- Title: Timing intermittent demands with time-varying order-up-to levels
- Abstract: Intermittent demands are notoriously difficult to handle in inventory control, because the times between demands and the demand sizes must both be modelled. Parametric methods based on simple exponential smoothing are still the standard forecasting options today, but various case studies already showed that these cannot capture all patterns in demand intervals. The M5 forecasting competition confirmed that intermittent demand patterns and their forecasting needs differ wildy per product. However, inventory models and the demand distributions that they are based on are not suited to match with these patterns. Whereas the normal approximation ignores demand intermittency altogether, (compound) Poisson or binomial models all assume that the probability of a demand occurrence is the same in every period. This assumption is theoretically convenient as it leads to stationary order-up-to levels, but it disregards more tailor-made stocking opportunities in practice. We propose an intermittent demand inventory model where the probability of a demand occurrence may vary with the time since the last demand. As a result, optimal stock levels also dynamically adjust to the demand pattern. We show the computation of the non-stockout probability, volume and order fill rate, by tracking possible evolutions of the position in the demand interval. We propose a greedy heuristic to optimize the time-varying order-up-to levels given a service level requirement, and show that on the M5 competition data this approach increases on-target service level accuracy by up to 5 times compared to the Poisson-geometric model, and up to 7 times for the normal model.
- Bio: Dennis Prak obtained his PhD from the University of Groningen in 2019, after which he joined TU Munich on an NWO Rubicon fellowship. Since 1 October 2020, he combines this stay with an assistant professorship at the IEBIS department of the UT, and from December 2021 onward he will fully join the UT. His research interests are in inventory control, demand forecasting and their interface, and in his current position he a.o. works on data-driven optimization methods for shared mobility concepts as team leader of a collaborative project between TU Munich and DTU Copenhagen. He is privately very interested in aviation and will therefore take over some tasks from Hans Heerkens at the UT, namely the Minor Aerospace Management and the chairmanship of the Platform for Unmanned Cargo Aircraft.
Robert van Steenbergen
- Title: Forecasting demand profiles of new products
- Abstract: In this presentation, we present a novel demand forecasting method called DemandForest, which combines K-means, Random Forest, and Quantile Regression Forest. This machine learning-based approach combines the historical sales data of previously introduced products and product characteristics of existing and new products to make prelaunch forecasts and support inventory management decisions for new products. DemandForest clusters and predicts demand profiles, and predicts quantiles of the total demand during an introduction period. We illustrate and validate our approach using real-world data sets of several companies. Compared to two benchmark methods, DemandForest provides the most accurate predictions, resulting in potential inventory savings of around 15% depending on lead times and service levels.
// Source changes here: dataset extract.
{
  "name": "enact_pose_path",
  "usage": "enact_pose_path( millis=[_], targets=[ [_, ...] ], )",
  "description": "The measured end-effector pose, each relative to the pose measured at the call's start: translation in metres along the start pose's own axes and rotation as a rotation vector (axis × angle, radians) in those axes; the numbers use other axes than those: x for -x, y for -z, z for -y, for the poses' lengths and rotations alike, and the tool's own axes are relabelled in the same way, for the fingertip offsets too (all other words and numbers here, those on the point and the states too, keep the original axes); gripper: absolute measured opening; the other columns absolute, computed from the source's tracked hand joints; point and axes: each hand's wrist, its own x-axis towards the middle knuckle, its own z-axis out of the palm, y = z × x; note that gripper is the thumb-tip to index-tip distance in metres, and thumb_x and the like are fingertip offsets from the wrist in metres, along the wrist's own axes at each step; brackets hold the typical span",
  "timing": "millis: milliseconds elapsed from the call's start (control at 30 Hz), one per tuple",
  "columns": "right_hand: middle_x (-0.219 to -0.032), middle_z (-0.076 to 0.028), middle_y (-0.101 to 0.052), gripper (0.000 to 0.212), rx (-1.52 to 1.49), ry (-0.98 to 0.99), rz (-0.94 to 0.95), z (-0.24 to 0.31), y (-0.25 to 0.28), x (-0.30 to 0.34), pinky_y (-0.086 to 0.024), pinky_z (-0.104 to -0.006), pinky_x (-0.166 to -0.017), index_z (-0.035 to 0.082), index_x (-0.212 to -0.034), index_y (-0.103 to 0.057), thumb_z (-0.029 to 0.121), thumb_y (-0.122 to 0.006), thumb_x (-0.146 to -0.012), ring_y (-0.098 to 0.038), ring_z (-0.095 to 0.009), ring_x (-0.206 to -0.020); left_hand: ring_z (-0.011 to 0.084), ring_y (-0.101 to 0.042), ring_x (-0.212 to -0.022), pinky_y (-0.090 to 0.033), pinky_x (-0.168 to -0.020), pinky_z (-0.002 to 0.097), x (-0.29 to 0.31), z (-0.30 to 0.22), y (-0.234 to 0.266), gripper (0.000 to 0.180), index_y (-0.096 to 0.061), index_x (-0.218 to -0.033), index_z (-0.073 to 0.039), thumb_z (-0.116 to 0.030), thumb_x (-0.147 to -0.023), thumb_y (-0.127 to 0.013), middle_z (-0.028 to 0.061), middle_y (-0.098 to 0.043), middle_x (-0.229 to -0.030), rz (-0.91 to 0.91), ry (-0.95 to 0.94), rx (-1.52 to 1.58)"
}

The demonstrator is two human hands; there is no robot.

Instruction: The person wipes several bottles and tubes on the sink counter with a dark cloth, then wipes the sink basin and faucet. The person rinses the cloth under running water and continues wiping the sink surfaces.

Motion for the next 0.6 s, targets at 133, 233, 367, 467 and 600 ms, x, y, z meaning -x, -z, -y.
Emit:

- Bio: Robert van Steenbergen is a PhD candidate at IEBIS and started in December 2019 on the project Last Mile Drone Logistics for Humanitarian Aid (AIRLIFT). AIRLIFT is a BMS Signature PhD project, a collaboration between the BMS faculty and the Dutch foundation Wings For Aid. The aim is to investigate the possibilities for deploying drones in humanitarian logistics and develop methods to coordinate them. The presentation will be held about the recently published article by Robert and Martijn Mes in Decision Support Systems, which followed from Robert’s graduation assignment at Slimstock last year.